A male guest was shot with a gun belonging to one of Italian Prime Minister Georgia Meloni’s MPs at a New Year’s party in the town of Rosazza, in Northern Italy.
MP Emanuele Pozzolo, of Meloni’s governing Fratelli d’Italia party, confirmed the 0.22 calibre North American Arms mini-revolver was his, although he insisted he did not fire the bullet that injured Luca Campana, a 31-year-old electrician.
Campana was at the celebration as the boyfriend of the daughter of a bodyguard of Meloni’s justice undersecretary, Andrea Delmastro.

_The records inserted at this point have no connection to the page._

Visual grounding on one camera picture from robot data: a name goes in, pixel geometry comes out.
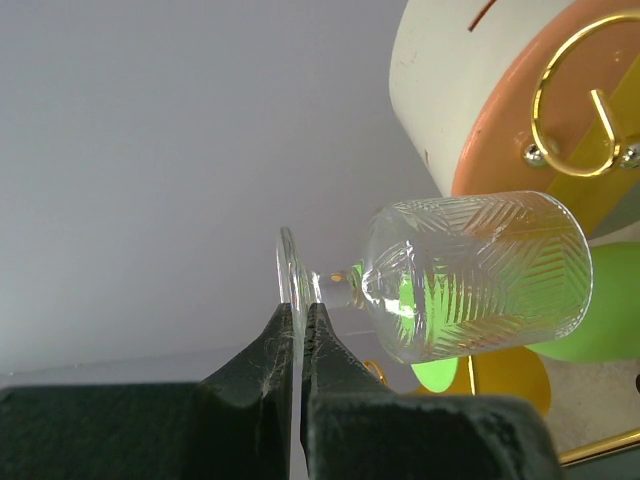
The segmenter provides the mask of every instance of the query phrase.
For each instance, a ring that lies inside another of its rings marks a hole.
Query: glass
[[[387,206],[371,220],[362,260],[331,274],[303,266],[285,227],[277,260],[298,358],[314,302],[366,308],[384,349],[415,364],[568,335],[592,290],[579,225],[538,192]]]

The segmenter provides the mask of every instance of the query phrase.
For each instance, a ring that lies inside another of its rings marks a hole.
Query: yellow strip
[[[625,135],[640,134],[640,56],[611,95],[610,106]],[[606,141],[602,125],[594,121],[567,163],[580,167],[601,164],[607,156]],[[549,185],[547,193],[571,210],[588,235],[639,179],[640,169],[616,169],[595,178],[570,177],[559,173]]]

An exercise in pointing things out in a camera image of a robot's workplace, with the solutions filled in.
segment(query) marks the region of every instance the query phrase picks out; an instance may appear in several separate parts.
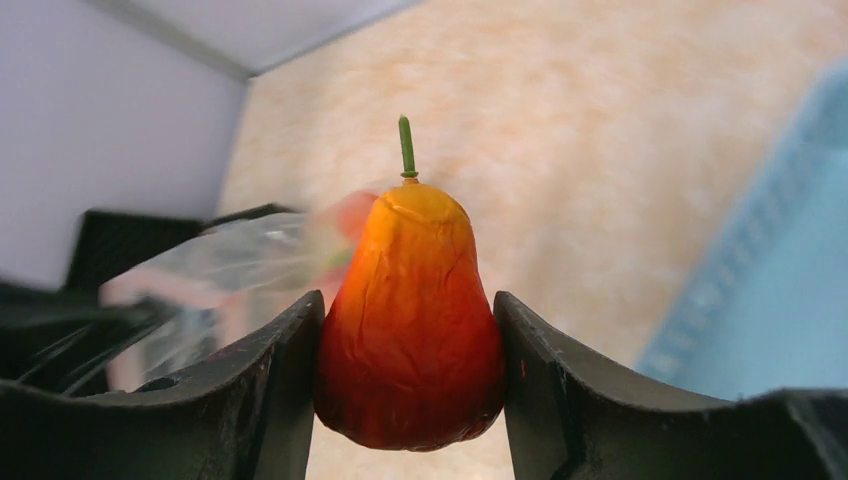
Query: gray wall
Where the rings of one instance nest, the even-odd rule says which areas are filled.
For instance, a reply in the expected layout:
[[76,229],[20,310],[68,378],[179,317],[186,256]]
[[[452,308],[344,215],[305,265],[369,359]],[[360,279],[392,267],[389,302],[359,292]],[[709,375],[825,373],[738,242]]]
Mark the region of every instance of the gray wall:
[[246,86],[81,0],[0,1],[0,275],[61,285],[78,217],[210,217]]

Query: tan surface
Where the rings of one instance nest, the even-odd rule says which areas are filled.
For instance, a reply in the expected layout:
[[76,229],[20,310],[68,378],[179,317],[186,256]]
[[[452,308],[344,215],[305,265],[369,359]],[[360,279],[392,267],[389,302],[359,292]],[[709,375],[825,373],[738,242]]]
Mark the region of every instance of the tan surface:
[[[845,0],[433,0],[260,77],[221,210],[400,169],[474,222],[489,295],[630,362],[816,75]],[[502,422],[435,454],[317,428],[311,479],[512,478]]]

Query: blue tray
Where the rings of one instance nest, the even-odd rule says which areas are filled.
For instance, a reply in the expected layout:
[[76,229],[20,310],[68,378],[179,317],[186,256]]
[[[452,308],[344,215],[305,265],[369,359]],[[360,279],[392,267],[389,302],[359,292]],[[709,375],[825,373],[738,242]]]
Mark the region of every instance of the blue tray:
[[848,387],[848,65],[813,89],[636,369],[729,400]]

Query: blurry background
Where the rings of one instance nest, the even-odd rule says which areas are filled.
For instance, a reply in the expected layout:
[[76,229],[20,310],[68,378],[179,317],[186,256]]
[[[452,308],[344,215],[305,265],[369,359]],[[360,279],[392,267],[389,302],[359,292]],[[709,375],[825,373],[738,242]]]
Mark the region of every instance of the blurry background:
[[[327,206],[397,175],[403,113],[422,179],[472,218],[490,297],[632,364],[848,45],[841,0],[431,0],[343,38],[404,5],[233,5],[0,6],[0,270],[58,282],[95,205]],[[309,475],[509,465],[502,422],[426,456],[316,425]]]

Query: fruit stem
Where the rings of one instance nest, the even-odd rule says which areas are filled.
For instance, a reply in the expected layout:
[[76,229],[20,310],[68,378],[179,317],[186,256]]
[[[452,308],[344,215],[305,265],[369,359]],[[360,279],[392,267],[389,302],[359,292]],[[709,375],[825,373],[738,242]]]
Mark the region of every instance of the fruit stem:
[[400,149],[403,153],[403,178],[413,179],[418,176],[415,171],[415,154],[412,152],[412,129],[409,127],[409,119],[401,115],[398,120],[400,130]]

Italian media reported Delmastro was host to 30 guests at the party in the Piedmont-region town where his sister Francesca is mayor.
Following the incident, Campana went to hospital to have a bullet removed from his leg. He reportedly pressed charges against the MP on January 4.
Pozzolo claimed the electrician shot himself by accident. According to news portal euronews, the MP said Campana picked up the gun from the floor after was inadvertently dropped.
Campana, though, reportedly said he did new nothing about the gun and is “angry” at the MP for not “taking responsibility”.
“I saw the hole and I was sick”, he told media. “There were children there, it could have been worse,” he added.
One alleged witness told Repubblica newspaper it was Pozzolo who fired the weapon, saying the MP “was in a good mood and pulled the pistol out of his pocket to show people”.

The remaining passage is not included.